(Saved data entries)
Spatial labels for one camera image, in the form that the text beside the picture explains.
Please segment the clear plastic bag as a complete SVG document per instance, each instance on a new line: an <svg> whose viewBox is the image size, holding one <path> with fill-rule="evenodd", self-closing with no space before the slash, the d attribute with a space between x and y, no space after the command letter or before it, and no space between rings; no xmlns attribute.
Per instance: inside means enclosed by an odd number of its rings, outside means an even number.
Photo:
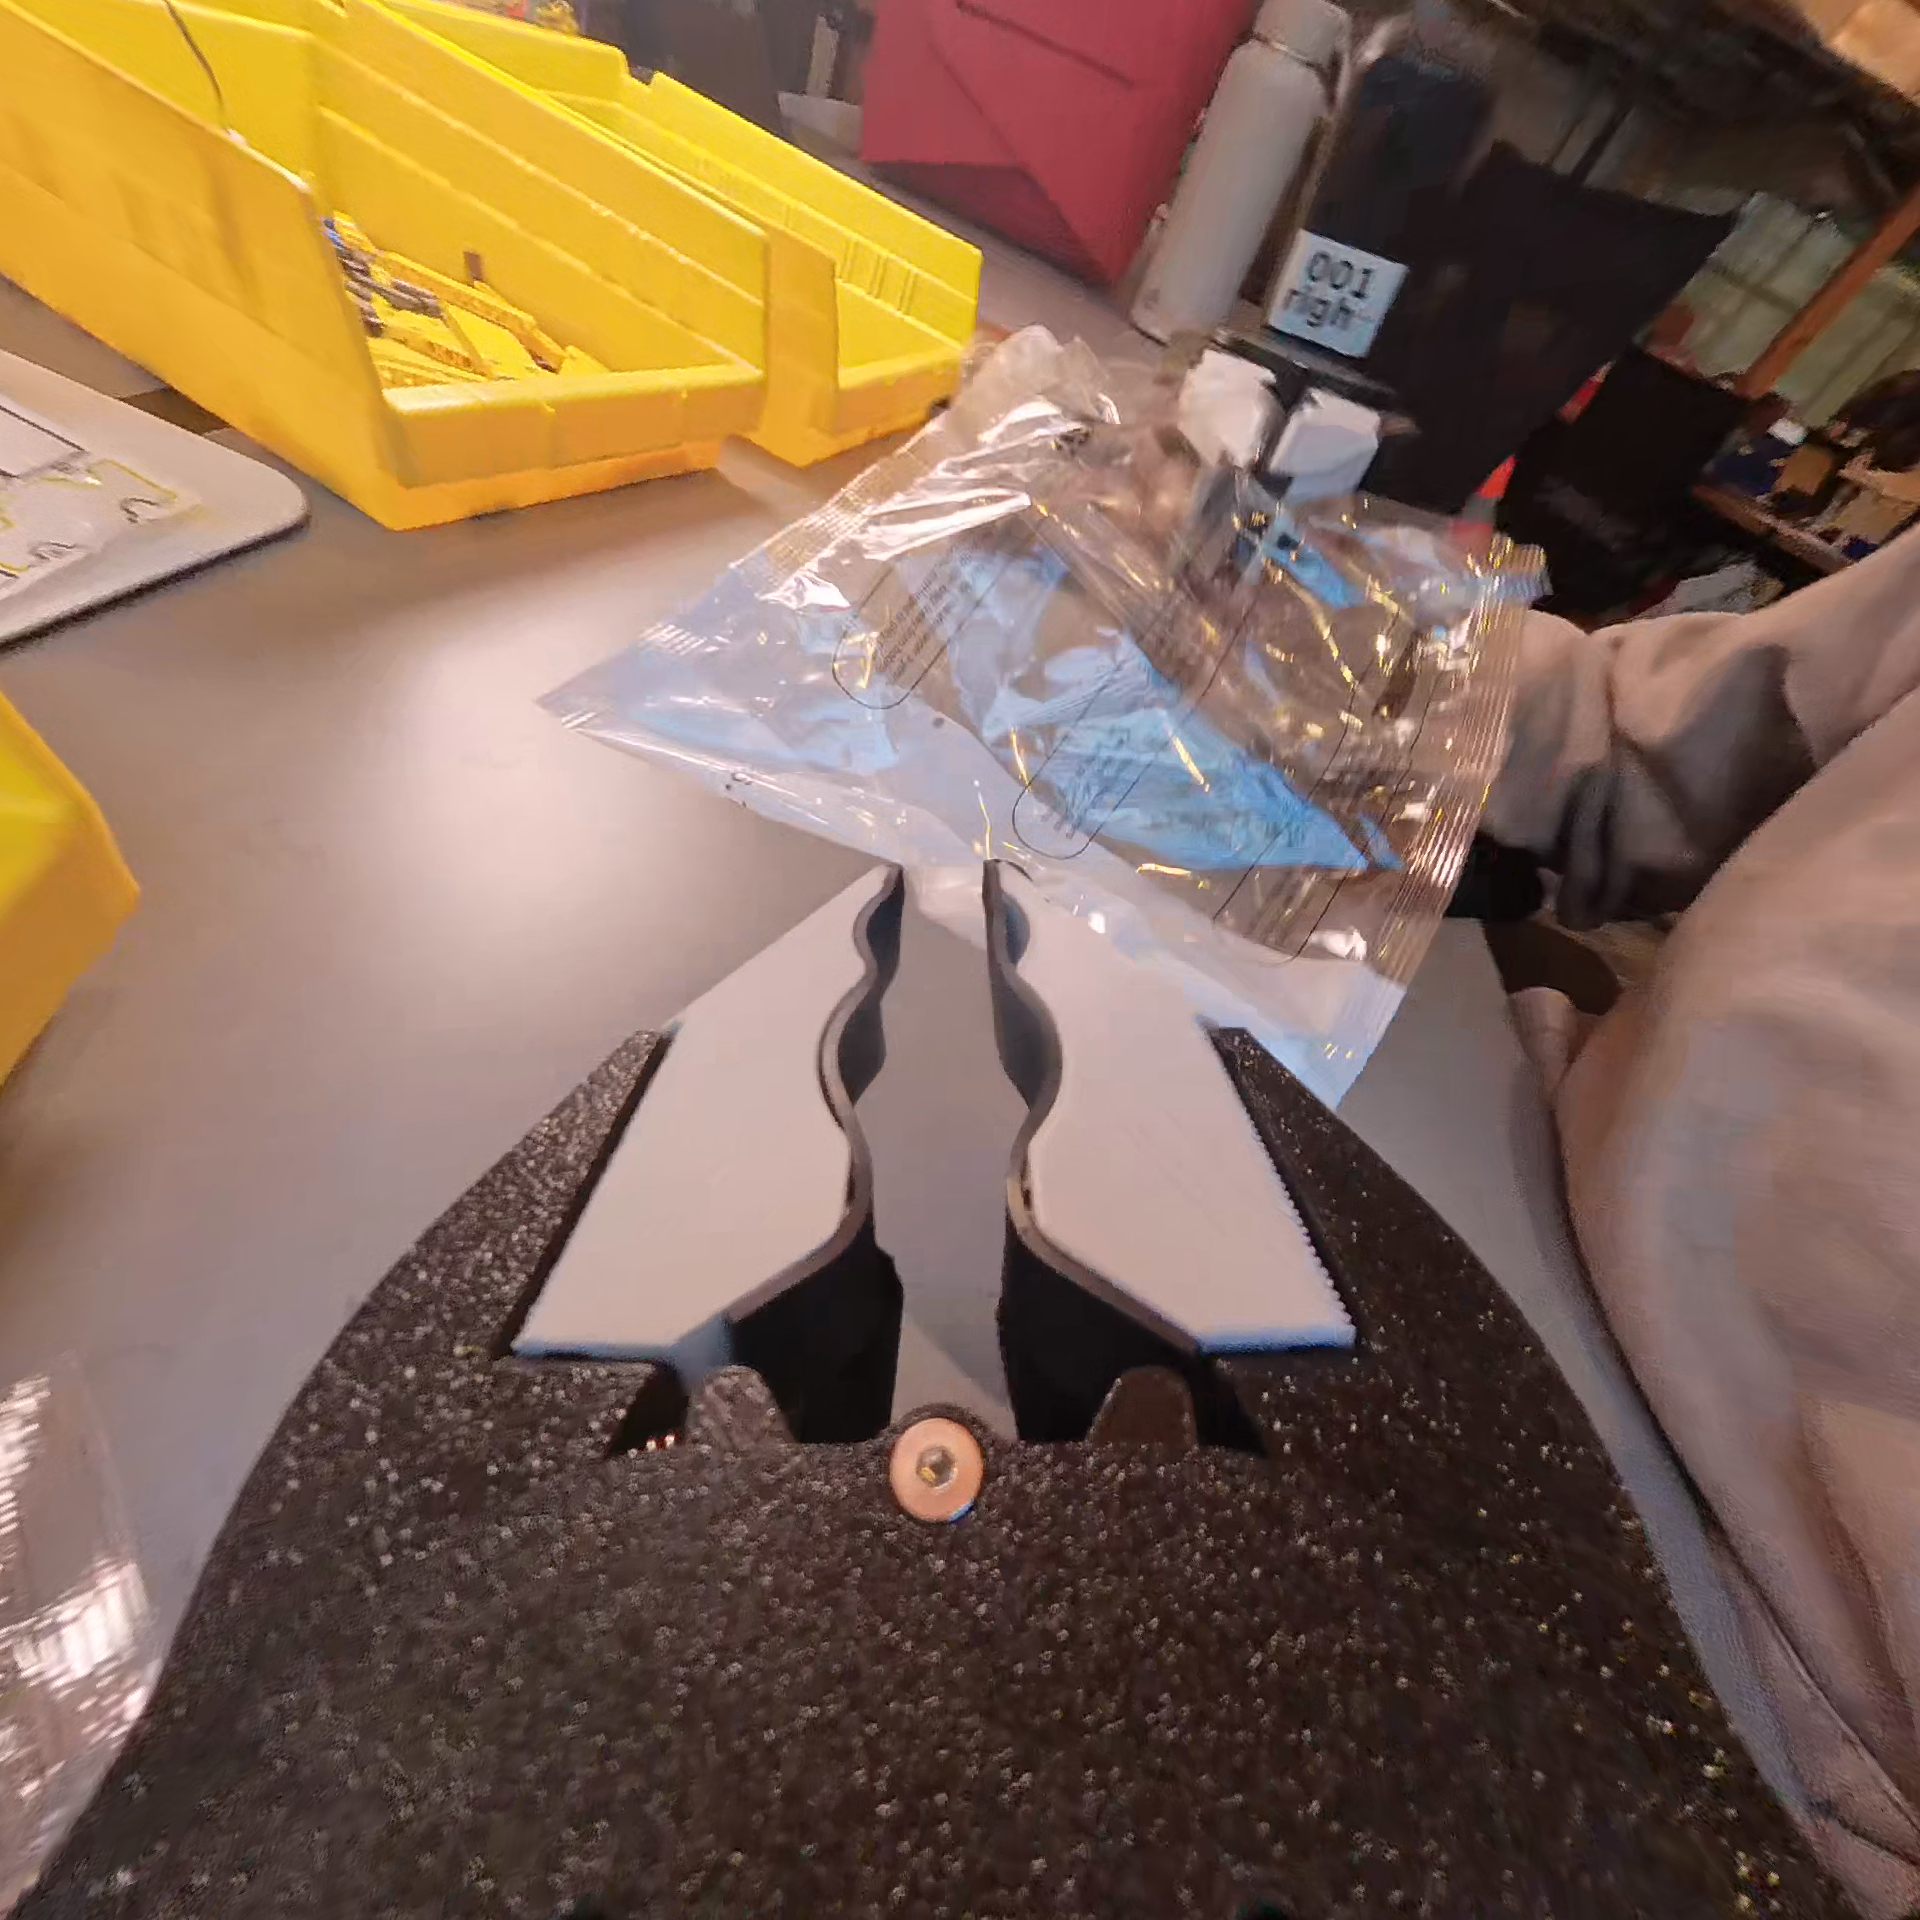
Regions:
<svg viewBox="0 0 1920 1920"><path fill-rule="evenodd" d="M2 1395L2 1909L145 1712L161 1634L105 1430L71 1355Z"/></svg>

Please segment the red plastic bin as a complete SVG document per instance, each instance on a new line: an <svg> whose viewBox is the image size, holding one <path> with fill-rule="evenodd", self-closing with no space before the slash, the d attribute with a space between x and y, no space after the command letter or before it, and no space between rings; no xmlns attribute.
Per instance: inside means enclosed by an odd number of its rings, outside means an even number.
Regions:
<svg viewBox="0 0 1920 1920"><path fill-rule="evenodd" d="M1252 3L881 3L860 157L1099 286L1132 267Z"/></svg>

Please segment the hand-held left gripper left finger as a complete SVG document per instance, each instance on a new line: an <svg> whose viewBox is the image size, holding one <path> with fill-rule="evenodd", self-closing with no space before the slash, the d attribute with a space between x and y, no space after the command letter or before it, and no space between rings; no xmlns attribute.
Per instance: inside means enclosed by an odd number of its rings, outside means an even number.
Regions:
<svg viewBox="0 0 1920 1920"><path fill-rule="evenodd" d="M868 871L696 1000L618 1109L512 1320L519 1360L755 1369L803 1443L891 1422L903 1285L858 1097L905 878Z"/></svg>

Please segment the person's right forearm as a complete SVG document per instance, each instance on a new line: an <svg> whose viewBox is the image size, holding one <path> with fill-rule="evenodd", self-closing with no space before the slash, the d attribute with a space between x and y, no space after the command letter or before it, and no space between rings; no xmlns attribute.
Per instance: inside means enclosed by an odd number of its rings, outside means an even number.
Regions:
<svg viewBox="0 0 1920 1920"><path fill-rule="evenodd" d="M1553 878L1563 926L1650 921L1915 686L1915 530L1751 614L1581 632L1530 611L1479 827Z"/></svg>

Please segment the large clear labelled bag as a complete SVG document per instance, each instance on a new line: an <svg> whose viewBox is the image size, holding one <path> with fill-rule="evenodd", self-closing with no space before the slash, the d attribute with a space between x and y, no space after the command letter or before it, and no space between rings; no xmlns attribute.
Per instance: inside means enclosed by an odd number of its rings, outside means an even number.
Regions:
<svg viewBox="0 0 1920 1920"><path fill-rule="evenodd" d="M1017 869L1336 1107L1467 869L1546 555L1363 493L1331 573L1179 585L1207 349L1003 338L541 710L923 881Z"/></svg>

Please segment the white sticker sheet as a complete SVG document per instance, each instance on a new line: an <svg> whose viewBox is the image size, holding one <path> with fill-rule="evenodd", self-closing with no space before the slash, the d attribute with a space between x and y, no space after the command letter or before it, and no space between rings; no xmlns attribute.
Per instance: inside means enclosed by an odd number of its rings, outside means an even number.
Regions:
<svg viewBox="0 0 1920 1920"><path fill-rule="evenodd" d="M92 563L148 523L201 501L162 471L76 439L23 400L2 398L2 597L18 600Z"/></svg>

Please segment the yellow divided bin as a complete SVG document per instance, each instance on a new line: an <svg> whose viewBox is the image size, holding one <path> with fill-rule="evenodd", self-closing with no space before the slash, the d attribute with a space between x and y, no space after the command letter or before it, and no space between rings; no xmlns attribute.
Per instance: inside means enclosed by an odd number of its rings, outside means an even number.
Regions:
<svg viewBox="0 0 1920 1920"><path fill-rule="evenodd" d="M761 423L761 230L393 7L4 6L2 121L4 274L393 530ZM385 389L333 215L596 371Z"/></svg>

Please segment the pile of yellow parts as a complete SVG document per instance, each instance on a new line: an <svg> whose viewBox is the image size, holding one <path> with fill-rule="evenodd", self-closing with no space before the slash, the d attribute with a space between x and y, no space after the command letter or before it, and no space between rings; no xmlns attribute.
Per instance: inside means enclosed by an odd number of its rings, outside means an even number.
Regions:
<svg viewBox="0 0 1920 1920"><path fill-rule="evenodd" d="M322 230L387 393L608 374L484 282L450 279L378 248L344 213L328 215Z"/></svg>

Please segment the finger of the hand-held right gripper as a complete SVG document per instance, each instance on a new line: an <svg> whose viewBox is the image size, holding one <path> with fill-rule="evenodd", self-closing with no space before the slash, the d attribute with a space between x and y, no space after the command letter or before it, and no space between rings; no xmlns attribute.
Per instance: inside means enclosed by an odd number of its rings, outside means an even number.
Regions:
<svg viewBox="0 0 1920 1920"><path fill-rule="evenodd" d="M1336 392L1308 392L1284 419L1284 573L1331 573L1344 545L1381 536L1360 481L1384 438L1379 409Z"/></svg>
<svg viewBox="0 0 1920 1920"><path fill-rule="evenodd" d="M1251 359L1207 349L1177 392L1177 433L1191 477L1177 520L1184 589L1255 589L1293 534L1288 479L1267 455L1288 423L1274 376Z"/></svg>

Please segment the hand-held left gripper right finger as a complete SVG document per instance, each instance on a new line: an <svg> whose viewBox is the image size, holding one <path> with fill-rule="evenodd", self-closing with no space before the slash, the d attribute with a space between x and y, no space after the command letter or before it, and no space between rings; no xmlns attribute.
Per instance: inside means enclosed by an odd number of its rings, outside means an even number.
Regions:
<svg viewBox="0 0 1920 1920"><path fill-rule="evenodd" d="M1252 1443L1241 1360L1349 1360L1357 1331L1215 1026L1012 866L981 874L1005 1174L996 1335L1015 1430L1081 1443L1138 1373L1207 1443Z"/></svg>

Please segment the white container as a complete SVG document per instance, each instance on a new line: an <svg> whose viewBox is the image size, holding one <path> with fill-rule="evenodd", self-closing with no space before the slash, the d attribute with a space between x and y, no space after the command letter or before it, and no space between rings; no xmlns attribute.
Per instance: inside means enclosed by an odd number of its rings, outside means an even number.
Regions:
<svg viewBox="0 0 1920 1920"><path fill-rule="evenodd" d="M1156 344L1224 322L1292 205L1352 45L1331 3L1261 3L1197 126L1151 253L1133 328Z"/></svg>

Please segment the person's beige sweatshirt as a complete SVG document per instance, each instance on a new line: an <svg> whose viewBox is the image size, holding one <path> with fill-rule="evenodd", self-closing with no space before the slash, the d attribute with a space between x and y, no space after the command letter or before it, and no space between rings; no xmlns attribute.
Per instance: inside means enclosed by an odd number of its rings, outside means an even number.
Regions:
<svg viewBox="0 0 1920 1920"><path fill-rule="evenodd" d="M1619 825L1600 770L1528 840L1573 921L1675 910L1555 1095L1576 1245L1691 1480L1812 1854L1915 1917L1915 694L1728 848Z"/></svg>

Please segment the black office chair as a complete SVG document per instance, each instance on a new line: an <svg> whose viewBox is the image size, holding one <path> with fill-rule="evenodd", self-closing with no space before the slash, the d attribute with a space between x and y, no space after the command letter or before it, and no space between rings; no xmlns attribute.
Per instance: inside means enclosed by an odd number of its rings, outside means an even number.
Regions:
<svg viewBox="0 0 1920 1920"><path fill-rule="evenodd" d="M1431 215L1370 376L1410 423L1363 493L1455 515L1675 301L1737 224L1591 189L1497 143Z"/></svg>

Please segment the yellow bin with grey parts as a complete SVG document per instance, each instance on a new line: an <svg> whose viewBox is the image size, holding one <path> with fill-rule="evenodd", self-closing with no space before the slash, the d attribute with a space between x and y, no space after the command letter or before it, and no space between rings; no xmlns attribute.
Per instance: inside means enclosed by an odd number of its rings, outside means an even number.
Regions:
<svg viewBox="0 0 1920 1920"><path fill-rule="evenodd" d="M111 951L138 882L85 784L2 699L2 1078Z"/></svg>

**WHAT YOU ARE ASKED TO DO**
Show me every line of the entries above that holds "yellow".

**RESPONSE TO THE EXERCISE**
Please segment the yellow divided bin as a complete SVG document per instance, each instance on a new line: an <svg> whose viewBox is the image size, holding one <path> with fill-rule="evenodd", self-closing with no space before the slash, the d attribute with a space between x and y, no space after the command letter or before it, and no space between rings; no xmlns attribute.
Please segment the pile of yellow parts as a complete SVG document per instance, each instance on a new line: an <svg> whose viewBox is the image size, holding one <path> with fill-rule="evenodd", self-closing with no space before the slash, the d attribute with a space between x and y, no space after the command letter or before it, and no space between rings; no xmlns attribute.
Please segment the yellow bin with grey parts as a complete SVG document per instance, each instance on a new line: an <svg> whose viewBox is the image size, holding one <path> with fill-rule="evenodd", self-closing with no space before the slash, the d attribute with a space between x and y, no space after the command letter or before it, and no space between rings; no xmlns attribute.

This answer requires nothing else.